Sé que es la primera vez que veis una pintura de la muerte.
Hace un año un anciano alto, delgado y misterioso llamó a su casa al joven maestro ilustrador que me pintó. En la sala de dibujo en penumbra de una casa de dos pisos, le agudizó la mente al joven ilustrador ofreciéndole un café con aroma de ámbar y textura sedosa. Después, entre las sombras de una habitación de puertas azules, le mostró resmas y más resmas del mejor papel de la India, pinceles cuyas cerdas eran de pelo de ardilla, hojas de pan de oro, todo tipo de cálamos y cortaplumas de mango de coral insinuando que le pagaría muy bien, lo que animó al maestro ilustrador.
– Dibújame a la muerte -le dijo luego.
– No puedo dibujar la muerte sin haber visto ninguna imagen suya en mi vida -le contestó el ilustrador de prodigiosas manos que habría de pintarme más tarde.

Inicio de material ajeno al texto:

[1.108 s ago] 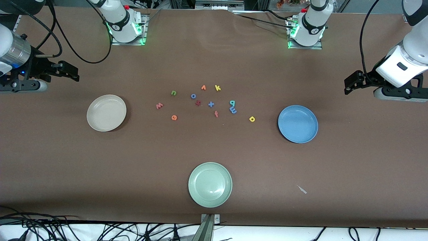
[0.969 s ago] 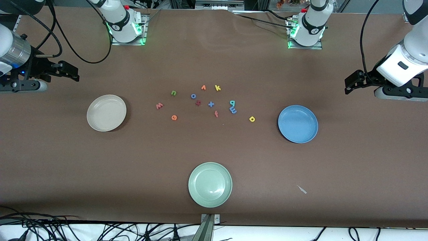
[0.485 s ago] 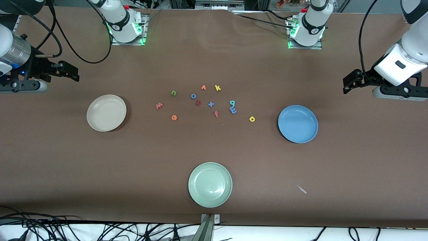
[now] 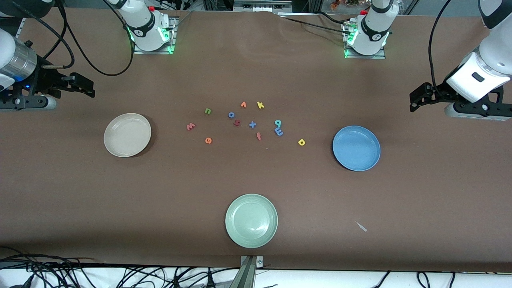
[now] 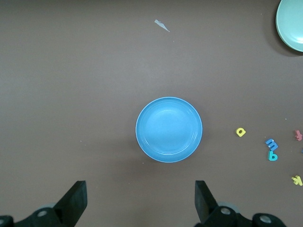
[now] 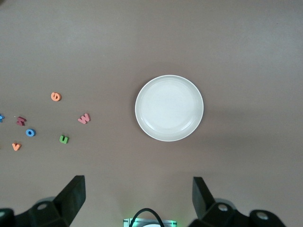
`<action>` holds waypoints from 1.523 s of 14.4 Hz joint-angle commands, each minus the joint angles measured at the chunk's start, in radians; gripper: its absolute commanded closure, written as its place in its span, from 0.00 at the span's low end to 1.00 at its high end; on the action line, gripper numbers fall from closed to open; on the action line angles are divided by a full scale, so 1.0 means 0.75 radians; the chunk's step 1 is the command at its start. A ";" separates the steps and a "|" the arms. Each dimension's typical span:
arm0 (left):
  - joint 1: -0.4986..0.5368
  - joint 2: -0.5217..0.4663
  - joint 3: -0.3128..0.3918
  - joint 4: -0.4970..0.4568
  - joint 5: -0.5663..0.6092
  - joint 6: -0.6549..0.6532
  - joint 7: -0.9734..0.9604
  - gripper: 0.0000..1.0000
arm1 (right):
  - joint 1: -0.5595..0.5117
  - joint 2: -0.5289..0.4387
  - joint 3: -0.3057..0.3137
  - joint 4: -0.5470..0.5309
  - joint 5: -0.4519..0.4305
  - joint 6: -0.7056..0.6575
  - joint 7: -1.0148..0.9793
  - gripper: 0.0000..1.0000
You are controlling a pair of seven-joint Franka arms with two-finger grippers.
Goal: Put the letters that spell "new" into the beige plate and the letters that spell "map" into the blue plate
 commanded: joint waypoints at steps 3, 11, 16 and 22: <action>-0.003 -0.019 0.000 -0.012 0.006 -0.009 0.022 0.00 | -0.007 0.009 0.006 0.025 0.002 -0.012 0.007 0.00; 0.003 -0.011 -0.012 -0.012 0.004 -0.015 0.020 0.00 | -0.007 0.008 0.006 0.025 0.002 -0.012 0.007 0.00; 0.003 0.030 -0.014 0.004 0.004 -0.011 0.012 0.00 | -0.007 0.009 0.006 0.025 0.002 -0.012 0.007 0.00; -0.009 0.054 -0.045 0.029 0.004 -0.013 0.004 0.00 | -0.007 0.009 0.006 0.025 0.002 -0.012 0.007 0.00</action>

– Para dibujar algo no es absolutamente necesario haber visto antes su imagen -le replicó el apasionado y delgado anciano.
– Sí, puede que no sea necesario -le contestó el maestro ilustrador que me pintó-. Pero si quieres que la pintura sea perfecta, como las que hacían los maestros antiguos, debe haber sido dibujada antes miles de veces. Por muy experto que sea un ilustrador, la primera vez que pinta algo lo hace como un aprendiz, y eso sería indigno de mí. No puedo ignorar mi maestría dibujando una imagen de la muerte porque para mí sería como morir.
– Entonces eso quizá te ayude a acercarte al tema -repuso el anciano.
– Lo que nos convierte en maestros no es haber vivido el tema de la pintura sino, precisamente, no haberlo vivido.
– En ese caso la maestría debería ser presentada a la muerte.
Y así se entregaron a un sutil diálogo lleno de dobles sentidos, insinuaciones, paronomasias, referencias y alusiones, como corresponde a dos ilustradores respetuosos con los maestros antiguos y con su propio talento. Sé que relatar al completo aquella discusión que con tanta atención escuché, pues se trataba de mi existencia, aburriría a los distinguidos ilustradores presentes en este café. Simplemente me gustaría decir que el asunto llegó al punto siguiente:
– ¿Cuál es el criterio para medir la habilidad de un ilustrador? ¿El que lo pinte todo con la perfección de los maestros antiguos o que introduzca en la pintura motivos que nadie ha podido ver? -preguntó el inteligente ilustrador de milagrosas manos y bellos ojos. Se mostraba prudente aunque conocía la respuesta.
– Los venecianos miden la fuerza de un pintor por su capacidad de encontrar motivos y estilos nunca pintados con anterioridad -dijo presuntuoso el anciano.
– Los venecianos mueren como venecianos -contestó el ilustrador que habría de pintarme.
– Pero todas las muertes se parecen -replicó el anciano.
– Las leyendas y las pinturas no nos dicen que los hombres se parezcan, sino todo lo contrario -dijo el inteligente ilustrador-. Los maestros ilustradores se convierten en tales pintando leyendas que no se parecen en nada pero de forma que nosotros creamos que se parecen.